Un an après les protestations contre l’investiture de Donald Trump, des centaines de Néo-Brunswickois sont attendus dans la rue pour défendre les droits des femmes. Trois marches des femmes sont organisées ce samedi à travers la province pour rappeler qu’en matière d’égalité, la partie n’est pas encore gagnée.

Le 21 janvier 2017, des milliers de personnes marchaient tout autour de la planète, au lendemain de l’investiture de Donald Trump, pour rappeler avec force l’importance des droits des femmes.

Presqu’un an jour pour jour après la première Marche des femmes, ce samedi 20 janvier, trois évènements sont organisés à Fredericton, Saint-Jean et Miramichi. Une manière de rappeler qu’un long chemin reste à faire concernant les droits des femmes et l’égalité de genre.

«Il est temps de faire comprendre que défendre les droits des femmes, c’est défendre les droits humains et que défendre les droits humains, c’est aussi défendre les droits des femmes», déclare la coprésidente du Conseil des femmes du Nouveau-Brunswick, Jowell Mitchell.

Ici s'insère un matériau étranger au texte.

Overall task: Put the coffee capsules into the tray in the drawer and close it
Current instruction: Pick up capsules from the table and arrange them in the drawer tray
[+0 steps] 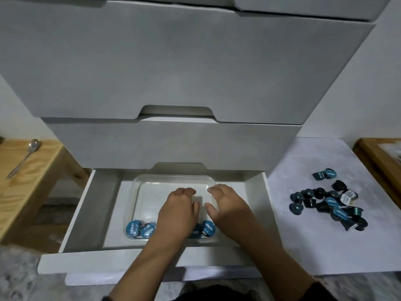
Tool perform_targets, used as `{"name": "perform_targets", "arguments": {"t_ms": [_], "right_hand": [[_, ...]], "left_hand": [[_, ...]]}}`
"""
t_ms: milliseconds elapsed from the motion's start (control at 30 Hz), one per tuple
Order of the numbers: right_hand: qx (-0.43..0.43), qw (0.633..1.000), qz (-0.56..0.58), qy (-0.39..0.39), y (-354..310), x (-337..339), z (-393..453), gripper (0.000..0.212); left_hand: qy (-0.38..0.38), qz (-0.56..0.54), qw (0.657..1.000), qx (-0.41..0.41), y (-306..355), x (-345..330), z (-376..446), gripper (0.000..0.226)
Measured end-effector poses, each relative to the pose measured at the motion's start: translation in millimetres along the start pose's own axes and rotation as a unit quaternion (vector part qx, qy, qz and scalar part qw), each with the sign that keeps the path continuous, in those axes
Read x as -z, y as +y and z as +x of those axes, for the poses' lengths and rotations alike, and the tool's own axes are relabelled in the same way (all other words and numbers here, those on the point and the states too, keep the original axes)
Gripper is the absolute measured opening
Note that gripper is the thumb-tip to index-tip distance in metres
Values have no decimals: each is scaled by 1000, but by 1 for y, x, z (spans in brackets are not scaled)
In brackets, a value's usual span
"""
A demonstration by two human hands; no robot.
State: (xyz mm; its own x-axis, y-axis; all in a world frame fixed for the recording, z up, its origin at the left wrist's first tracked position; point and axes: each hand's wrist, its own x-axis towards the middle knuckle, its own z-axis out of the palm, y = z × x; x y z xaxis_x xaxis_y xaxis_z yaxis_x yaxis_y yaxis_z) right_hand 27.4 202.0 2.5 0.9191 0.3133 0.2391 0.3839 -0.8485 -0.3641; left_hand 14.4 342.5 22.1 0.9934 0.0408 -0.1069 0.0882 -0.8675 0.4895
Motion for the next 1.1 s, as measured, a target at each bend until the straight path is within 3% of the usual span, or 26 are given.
{"name": "perform_targets", "arguments": {"t_ms": [67,367,533,833,1100], "right_hand": [[15,997,-11,69,-2,7,-9,33],[-55,993,35,95,50,62,-46,42],[-97,992,36,71,127,88,-78,40],[-156,987,42,-17,267,85,-95,29],[-61,998,-12,-12,328,58,-72,23]], "left_hand": [[39,-17,999,-9,9,-2,-9,37],[61,-110,990,-62,85,-28,-24,38],[21,-183,982,-45,157,-61,-34,37],[-35,-199,979,-18,243,-155,-29,31],[-4,-161,986,36,239,-240,23,27]]}}
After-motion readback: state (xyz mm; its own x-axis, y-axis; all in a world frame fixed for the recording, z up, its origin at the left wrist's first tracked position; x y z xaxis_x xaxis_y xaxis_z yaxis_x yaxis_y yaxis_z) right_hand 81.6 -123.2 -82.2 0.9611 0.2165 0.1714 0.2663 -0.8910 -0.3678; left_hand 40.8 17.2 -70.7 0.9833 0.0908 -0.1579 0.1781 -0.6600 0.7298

Le Conseil des femmes sera présent à la marche de Fredericton et animera des tables rondes après le rassemblement. Il sera rejoint par le Regroupement féministe du Nouveau-Brunswick (RFNB) qui, comme l’année dernière, fera le déplacement depuis Moncton.

«Il reste beaucoup de choses à faire concernant les droits des femmes et l’égalité des genres. Je ne peux pas dire qu’il y a eu beaucoup de changements concrets depuis l’année dernière», déplore la présidente par intérim du RFNB, Lyne Chantal Bourdeau.

Parmi ses priorités, le RFNB compte appuyer avec force la question des violences à caractère sexuel et rappeler l’importance du consentement, pour que la prise de conscience qu’a accompagnée le mouvement #MoiAussi se traduise en actes.

Un enjeu fondamental également pour Jewell Mitchell, qui rappelle que selon les révélations du Globe and Mail de février 2017, le Nouveau-Brunswick présentait en 2016 le plus haut taux de plaintes pour agressions sexuelles classées sans fondement au Canada, avec 32 % des plaintes déposées classées sans suite.

De nombreux autres enjeux seront portés à l’agenda de la manifestation par les organismes présents. Comme le rappelle la coprésidente du Conseil des femmes, il n’existe toujours pas de loi au Nouveau-Brunswick qui garantisse l’égalité salariale entre les hommes et les femmes dans le secteur privé: ce point devrait également être avancé.

Une marche solidaire et inclusive

En plus d’une occasion de mettre l’accent sur les difficultés auxquelles les femmes sont confrontées au Nouveau-Brunswick, les organismes présents attendent de la marche qu’elle soit une belle manifestation de cohésion.

«C’est important pour toutes les femmes d’être solidaires. La Marche des femmes, c’est une base de solidarité pour des personnes confrontées à des difficultés similaires», explique la présidente par intérim du Regroupement féministe du Nouveau-Brunswick Lyne Chantal Boudreau.

«On croit à l’émancipation de toutes les femmes, peu importe leur race, leur âge, leur classe sociale, leur orientation sexuelle ou leur identité sexuelle.»

L’association organisatrice Women’s march Canada le rappelle d’ailleurs, tous sont bienvenus aux trois évènements qui prennent place au Nouveau-Brunswick, qui se veulent le plus inclusif possible.

À Fredericton, la marche débute à 14h à l’hôtel de ville. À Saint-Jean, la marche débute à 11h au Queen Square. À Miramichi, la rencontre a lieu à 14h au Creative Grounds Coffee.